Yatlarda mürettebat alanları

Bir yatta en çok vakit geçiren grup yeri geldiğinde mürettebattır. Bu yüzden gerekli alan ve mekânsal donatıların sağlanması, yatın genel iç mekân konforu açısından da çok önemlidir.

Bir yatın iç mekânı, fiziksel ve algısal ögelerin bütünüdür. Bir mekânı mobilyasından, elektronik sistemlerinden, aksesuarlarından ve malzemelerinden ayrı düşünemeyiz. Mekândaki ses, koku, aydınlatma hepsi birer iç mekân kompozisyonunun parçalarıdır. Mekânı insanlardan ayrı düşündüğümüzde sanki performansı başlamamış tiyatro sahnelerini anımsatırlar. Sonra içine insanlar girer, yaşam başlar. İç mekândaki cansız ögelerin yaşam bulması diyorum ben bu buluşmaya. Yat mekânlarında da durum böyledir. Ana kullanıcı olan yat sahibi ve yat misafirleri dışında, mürettebat da yat iç mekânlarında yaşar.
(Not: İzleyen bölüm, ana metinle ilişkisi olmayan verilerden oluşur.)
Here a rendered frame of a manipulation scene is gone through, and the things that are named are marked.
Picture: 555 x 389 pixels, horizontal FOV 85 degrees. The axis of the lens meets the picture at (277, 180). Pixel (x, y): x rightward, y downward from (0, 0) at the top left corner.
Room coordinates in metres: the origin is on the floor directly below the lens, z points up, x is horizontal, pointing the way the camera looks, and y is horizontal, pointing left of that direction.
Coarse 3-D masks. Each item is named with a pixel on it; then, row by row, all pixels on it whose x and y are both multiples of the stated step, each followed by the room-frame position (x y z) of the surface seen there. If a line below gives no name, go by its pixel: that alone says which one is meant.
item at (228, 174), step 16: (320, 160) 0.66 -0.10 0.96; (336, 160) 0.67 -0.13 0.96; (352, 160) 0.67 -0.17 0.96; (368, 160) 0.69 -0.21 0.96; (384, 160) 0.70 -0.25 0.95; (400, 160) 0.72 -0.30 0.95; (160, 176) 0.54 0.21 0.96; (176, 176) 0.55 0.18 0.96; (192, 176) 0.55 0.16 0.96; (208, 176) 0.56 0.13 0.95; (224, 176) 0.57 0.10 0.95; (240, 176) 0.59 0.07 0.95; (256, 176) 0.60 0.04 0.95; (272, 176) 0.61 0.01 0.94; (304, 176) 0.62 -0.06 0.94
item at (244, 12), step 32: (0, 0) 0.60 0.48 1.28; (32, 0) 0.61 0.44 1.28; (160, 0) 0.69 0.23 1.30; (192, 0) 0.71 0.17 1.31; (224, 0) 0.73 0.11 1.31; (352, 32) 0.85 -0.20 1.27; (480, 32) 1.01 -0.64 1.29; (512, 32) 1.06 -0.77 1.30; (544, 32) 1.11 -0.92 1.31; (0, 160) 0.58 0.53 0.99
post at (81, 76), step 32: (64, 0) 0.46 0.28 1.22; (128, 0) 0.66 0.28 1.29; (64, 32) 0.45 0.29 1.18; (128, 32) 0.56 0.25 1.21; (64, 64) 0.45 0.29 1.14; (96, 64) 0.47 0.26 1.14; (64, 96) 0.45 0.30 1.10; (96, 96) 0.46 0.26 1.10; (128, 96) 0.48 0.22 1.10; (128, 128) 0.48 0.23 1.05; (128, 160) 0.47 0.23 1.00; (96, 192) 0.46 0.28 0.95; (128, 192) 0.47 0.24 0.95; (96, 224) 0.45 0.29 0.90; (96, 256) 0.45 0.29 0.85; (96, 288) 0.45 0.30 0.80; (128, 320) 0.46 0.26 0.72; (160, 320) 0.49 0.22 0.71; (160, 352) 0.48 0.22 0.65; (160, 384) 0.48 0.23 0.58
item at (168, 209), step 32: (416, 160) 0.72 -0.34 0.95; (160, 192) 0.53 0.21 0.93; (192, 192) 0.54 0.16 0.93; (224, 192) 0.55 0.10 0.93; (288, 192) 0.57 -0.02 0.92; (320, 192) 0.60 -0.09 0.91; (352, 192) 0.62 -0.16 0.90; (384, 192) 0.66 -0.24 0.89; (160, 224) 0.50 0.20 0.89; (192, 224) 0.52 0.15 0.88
PSİKOLOJİK KONFOR VE TATMİN DÜZEYİ

Evlerimizden farklı olarak yatlarda güvenlik ve konfordan sorumlu mürettebatın ve kaptanın önemi normal bir servis çalışanından farklıdır. Bir mekânın fiziksel özelliklerinin lüks olmasının yanı sıra o mekânda size servis veren kişilerin de üslubu ve yaklaşımları sizin psikolojik konforunuzu etkileme gücüne sahiptir. Süper ve megayatlarda genellikle yat sahibine veya misafirlerine hizmet verecek mürettebata ve mürettebatın uyuması, dinlenmesi, yıkanması ve eşyalarını saklaması için alanlara ihtiyaç duyulur. 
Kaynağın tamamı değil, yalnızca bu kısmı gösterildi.